Sarah Whipple
What is perhaps most intriguing about Sarah Whipple's work is her lack of interest in distinguishing it from anything that it resembles. At first glance, her wall sculptures and soft sculptures are so familiar as to seem rote; reminiscent of everything from paramecia to the Yellow Submarine, including a whole range of artists from Richard Lindner and Judy Chicago to Jim Isermann and Pae White. But while Whipple's work shares concerns with many current artists and designers, it doesn't share enough with any one of them to be seen as an affiliation or commentary. Rather, Whipple's work coexists - a simple addition to the current obsession/nostalgia for all things soft and pendulous.
All of Whipple's work in this show references fluids, puddles and lumps. Cut from richly coloured felt, moiré satin and polyester jacquard, the forms of Splat (egg), Splat (tomato), and Nirvana (all 1994) were not determined by Whipple so much as derived from natural states of expansion and rest. Every stitch of Whipple's meticulously sewn seams evidence her debt to natural laws, exaggerating and signifying each form's tenuous, amorphous edge. These boundaries, like skin or appendages, are made even more graphic when Whipple places them on the wall, contradicting the direction of gravity to emphasise their rippling, optical surfaces. Thus, a simple formal balance is struck; forms inspired by natural forces are constructed and displayed in such a way that their source is neutralised by their artifice.

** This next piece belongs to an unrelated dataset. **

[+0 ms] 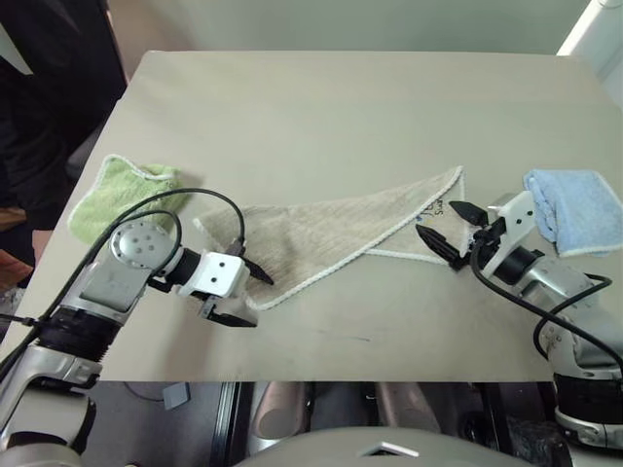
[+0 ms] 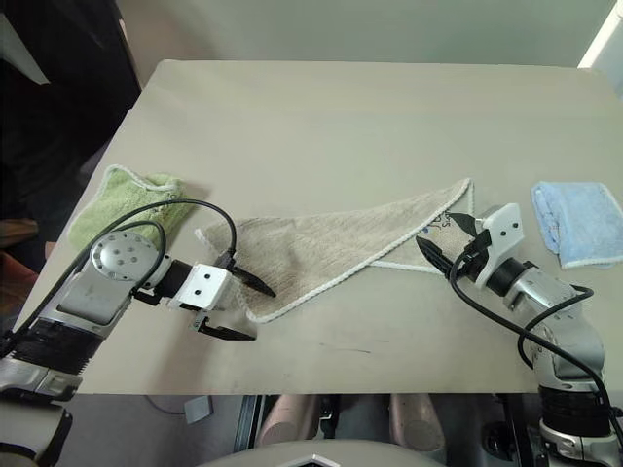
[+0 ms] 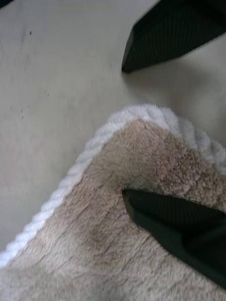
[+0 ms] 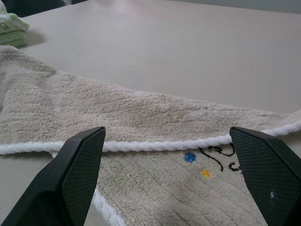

If Whipple is motivated by an interest in the agreeability of liquids - their ability to adopt the form of their container - then she focuses conceptually on how fluids behave when they lack such limits and expand to the point of exhaustion. Milk spreading across formica, oil morphing in a lava lamp, blood pooling on asphalt; all are mesmerising phenomena, events whose ambience is intensified by liquids that have a certain viscosity. Even though physicists (or Jackson Pollock) could tell us that there are entirely calculable reasons for the shapes liquids make when spilled from a certain height at a certain velocity onto a certain surface, the pleasure of Whipple's work is that you don't have to care about any of that stuff. Nor does it seem to matter whether you care about eggs, tomatoes, cum or water. In fact, you're excused from knowing (or even having to learn) anything beyond what you already recognise in the work. If this licence allows us to enjoy the sculptures unencumbered by the responsibility of being 'viewers', then it also accounts for Whipple's lack of statement of purpose, at least beyond the unintrusive activity of choosing fabrics and sewing them into vaguely familiar forms. The fact that such broad familiarity is even possible, let alone enough to constitute an exhibition, is impressive in itself.
By being so agreeable, Whipple seems to ask what makes such indefinite shapes and such wilful uncertainty so prevalent now. More ambitiously, her work suggests that our current social and psychological malaise might be innately symbolised by the forms and traits of liquids. This is an association and an attraction that she doesn't seem fully aware of, or doesn't care about; a lack of rigour that is disappointing but consistent with her work. In any case, Whipple certainly can't be accused of hyperbole. Sometimes a lack of rigour can be a welcome respite; something from which to gain a little pleasure and self-assurance.